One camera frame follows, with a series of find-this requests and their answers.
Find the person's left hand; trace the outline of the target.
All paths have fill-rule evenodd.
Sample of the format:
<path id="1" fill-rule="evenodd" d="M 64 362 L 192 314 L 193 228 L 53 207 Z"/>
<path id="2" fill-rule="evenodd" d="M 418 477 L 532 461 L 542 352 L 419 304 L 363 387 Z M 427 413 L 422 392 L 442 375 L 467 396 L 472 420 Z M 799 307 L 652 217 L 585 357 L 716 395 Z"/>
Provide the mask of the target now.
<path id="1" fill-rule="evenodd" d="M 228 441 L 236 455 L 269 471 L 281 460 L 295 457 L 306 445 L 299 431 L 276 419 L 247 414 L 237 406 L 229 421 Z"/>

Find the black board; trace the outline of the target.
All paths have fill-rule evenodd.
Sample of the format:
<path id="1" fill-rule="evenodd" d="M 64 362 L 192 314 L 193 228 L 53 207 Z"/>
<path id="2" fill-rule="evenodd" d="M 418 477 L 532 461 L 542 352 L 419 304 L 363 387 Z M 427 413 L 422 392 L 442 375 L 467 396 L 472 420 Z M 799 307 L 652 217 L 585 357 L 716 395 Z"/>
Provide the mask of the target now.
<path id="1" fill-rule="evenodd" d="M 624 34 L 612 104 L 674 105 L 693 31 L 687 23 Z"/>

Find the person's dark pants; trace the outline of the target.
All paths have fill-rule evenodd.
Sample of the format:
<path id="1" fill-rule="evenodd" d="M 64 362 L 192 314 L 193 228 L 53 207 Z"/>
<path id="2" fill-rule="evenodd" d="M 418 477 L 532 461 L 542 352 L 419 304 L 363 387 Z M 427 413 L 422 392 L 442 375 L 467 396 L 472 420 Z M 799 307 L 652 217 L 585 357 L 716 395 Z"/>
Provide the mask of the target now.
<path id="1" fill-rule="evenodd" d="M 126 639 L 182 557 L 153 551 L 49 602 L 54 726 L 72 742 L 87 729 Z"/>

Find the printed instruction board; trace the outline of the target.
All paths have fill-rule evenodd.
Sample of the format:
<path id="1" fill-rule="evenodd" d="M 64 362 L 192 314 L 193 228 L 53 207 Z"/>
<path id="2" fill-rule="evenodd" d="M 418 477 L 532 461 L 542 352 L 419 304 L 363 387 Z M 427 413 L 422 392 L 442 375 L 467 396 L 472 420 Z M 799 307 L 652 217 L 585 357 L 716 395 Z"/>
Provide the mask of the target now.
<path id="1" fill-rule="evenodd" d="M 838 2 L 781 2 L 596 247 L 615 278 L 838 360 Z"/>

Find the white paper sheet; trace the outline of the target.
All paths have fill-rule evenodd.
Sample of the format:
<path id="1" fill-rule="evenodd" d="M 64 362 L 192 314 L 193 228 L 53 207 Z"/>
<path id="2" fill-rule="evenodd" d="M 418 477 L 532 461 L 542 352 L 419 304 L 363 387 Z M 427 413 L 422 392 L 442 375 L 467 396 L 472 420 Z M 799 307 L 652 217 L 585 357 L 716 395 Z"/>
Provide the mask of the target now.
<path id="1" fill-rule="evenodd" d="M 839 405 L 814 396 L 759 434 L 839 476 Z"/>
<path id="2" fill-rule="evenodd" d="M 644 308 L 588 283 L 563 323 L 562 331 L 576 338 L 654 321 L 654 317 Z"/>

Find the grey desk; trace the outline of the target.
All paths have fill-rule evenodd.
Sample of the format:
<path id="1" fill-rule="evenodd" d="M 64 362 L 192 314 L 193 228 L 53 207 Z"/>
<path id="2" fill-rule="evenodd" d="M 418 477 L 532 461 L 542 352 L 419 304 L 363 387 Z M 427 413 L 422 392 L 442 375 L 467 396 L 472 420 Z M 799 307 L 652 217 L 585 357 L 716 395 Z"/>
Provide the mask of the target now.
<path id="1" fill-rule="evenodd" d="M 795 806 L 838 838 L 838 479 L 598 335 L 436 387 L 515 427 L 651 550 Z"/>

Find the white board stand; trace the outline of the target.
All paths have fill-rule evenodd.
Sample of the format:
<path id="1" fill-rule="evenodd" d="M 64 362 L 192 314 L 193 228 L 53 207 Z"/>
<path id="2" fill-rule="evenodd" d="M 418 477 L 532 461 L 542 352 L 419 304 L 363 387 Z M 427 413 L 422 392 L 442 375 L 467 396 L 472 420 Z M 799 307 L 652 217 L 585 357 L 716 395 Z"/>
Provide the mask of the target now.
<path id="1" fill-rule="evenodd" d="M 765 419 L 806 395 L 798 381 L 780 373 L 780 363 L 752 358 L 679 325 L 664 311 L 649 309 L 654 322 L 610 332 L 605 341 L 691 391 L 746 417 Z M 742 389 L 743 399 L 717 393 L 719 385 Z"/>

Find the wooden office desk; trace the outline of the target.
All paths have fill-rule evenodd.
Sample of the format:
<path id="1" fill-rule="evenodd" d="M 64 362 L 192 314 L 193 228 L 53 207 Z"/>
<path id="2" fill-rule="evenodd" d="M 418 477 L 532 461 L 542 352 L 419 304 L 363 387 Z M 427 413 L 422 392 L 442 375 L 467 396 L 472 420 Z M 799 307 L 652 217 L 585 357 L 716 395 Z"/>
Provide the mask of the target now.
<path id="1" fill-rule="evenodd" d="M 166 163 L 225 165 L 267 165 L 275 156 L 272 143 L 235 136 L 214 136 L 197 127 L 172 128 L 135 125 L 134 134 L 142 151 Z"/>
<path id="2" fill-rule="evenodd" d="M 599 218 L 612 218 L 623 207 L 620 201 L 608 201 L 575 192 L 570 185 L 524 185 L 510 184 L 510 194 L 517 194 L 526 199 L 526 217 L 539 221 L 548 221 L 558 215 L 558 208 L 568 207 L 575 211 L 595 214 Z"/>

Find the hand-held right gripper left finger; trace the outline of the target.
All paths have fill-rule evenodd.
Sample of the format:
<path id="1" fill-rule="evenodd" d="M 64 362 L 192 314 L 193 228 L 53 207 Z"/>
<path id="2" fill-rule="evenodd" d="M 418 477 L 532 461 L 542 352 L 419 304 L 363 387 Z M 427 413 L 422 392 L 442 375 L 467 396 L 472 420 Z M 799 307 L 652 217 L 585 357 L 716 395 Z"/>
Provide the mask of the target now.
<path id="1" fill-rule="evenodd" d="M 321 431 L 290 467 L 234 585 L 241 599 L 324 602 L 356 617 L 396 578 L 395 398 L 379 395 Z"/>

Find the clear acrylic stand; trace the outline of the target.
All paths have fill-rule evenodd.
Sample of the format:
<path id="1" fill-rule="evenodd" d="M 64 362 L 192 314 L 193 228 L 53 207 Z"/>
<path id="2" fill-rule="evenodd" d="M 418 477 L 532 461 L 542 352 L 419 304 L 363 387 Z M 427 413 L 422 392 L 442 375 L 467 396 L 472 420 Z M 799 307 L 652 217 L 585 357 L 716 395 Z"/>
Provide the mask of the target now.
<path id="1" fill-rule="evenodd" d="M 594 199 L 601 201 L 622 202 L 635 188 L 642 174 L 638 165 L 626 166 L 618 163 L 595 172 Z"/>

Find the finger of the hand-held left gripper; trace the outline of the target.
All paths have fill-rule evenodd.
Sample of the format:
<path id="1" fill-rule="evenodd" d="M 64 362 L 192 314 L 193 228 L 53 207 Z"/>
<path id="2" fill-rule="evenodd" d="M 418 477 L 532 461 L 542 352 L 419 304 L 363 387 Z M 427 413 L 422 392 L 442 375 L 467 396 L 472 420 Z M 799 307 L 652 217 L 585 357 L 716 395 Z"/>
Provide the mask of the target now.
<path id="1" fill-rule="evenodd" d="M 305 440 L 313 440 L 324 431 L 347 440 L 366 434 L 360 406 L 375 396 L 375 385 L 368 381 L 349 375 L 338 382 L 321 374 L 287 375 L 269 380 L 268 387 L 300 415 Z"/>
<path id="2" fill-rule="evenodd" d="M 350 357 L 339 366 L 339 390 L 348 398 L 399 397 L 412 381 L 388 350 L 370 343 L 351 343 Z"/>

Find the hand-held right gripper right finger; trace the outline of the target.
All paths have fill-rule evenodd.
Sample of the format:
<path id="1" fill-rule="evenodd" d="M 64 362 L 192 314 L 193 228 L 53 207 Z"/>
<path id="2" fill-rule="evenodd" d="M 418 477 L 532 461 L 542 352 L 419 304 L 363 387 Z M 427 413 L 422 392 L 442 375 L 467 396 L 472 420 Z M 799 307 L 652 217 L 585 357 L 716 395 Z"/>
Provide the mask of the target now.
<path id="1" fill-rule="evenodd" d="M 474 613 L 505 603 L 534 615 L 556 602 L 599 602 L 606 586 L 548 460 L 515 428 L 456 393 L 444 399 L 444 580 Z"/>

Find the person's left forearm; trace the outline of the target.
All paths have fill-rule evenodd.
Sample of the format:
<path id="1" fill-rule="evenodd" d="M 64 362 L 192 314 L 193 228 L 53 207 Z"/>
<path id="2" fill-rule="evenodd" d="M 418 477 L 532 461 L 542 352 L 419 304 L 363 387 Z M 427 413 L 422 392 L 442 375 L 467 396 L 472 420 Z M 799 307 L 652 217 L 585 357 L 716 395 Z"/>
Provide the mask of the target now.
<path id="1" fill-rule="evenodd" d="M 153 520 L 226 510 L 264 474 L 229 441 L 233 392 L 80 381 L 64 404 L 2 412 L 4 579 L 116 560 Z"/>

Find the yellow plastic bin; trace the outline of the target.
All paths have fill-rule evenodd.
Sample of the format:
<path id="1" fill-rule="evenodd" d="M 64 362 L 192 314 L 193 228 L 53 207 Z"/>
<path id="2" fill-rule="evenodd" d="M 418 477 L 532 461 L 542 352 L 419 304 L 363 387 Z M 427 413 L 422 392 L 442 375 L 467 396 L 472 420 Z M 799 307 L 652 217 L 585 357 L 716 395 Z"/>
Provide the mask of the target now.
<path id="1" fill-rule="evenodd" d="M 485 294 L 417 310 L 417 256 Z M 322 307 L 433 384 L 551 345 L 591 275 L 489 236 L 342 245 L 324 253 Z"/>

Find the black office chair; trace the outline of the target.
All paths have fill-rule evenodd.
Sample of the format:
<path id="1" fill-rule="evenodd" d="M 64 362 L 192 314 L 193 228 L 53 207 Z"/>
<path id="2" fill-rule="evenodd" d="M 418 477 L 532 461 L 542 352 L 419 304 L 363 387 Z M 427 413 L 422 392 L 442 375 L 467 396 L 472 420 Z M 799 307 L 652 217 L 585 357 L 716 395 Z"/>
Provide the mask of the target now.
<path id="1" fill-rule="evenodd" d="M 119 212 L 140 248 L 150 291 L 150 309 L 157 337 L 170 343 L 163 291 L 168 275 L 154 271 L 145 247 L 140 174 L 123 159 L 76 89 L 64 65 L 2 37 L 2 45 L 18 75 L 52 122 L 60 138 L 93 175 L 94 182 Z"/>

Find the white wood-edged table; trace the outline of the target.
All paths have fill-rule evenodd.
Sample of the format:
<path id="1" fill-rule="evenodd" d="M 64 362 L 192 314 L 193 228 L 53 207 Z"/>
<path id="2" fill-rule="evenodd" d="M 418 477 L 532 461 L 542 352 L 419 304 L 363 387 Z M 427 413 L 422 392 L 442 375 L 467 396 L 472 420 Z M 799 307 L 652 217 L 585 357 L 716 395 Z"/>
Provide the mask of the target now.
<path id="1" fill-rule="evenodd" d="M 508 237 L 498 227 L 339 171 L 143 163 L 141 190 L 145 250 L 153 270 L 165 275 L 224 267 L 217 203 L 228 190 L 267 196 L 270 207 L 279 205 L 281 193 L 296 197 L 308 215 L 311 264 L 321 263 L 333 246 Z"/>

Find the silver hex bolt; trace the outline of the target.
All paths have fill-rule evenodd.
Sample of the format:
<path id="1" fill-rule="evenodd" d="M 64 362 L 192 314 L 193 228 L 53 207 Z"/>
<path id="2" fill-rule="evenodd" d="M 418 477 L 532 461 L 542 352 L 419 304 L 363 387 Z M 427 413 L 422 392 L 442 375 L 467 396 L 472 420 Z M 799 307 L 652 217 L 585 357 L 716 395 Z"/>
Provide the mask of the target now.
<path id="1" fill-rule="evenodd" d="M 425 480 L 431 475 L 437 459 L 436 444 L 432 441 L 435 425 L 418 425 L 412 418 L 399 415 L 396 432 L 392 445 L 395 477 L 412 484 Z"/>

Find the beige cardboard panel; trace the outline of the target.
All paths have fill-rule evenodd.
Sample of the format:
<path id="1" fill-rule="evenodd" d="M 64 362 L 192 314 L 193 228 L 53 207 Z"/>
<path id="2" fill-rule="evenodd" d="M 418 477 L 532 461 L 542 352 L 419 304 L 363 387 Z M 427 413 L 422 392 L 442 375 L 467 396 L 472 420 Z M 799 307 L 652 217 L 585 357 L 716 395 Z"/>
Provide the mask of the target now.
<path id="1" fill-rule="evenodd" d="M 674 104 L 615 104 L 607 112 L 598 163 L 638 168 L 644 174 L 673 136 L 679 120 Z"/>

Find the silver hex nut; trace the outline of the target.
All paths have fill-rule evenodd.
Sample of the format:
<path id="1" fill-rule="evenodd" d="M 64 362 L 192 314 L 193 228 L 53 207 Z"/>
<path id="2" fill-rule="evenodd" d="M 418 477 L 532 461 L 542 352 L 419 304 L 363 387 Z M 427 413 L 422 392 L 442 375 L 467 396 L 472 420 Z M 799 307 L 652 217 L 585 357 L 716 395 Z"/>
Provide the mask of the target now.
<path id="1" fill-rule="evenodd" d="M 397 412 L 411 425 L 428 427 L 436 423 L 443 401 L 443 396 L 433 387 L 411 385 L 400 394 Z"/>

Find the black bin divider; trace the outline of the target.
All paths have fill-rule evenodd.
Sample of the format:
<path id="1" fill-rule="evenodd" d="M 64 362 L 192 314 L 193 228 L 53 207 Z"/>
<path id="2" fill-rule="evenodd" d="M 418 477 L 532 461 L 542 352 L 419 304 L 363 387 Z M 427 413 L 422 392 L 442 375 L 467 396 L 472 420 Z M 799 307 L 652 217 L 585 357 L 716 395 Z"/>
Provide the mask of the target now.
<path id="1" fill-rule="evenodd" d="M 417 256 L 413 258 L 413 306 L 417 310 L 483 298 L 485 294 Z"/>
────
Work request
Look over the material above and report each line holding "person".

Written response
Find the person's left hand; trace the outline of the target.
Find the person's dark pants; trace the outline of the target.
Find the person's left forearm; trace the outline of the target.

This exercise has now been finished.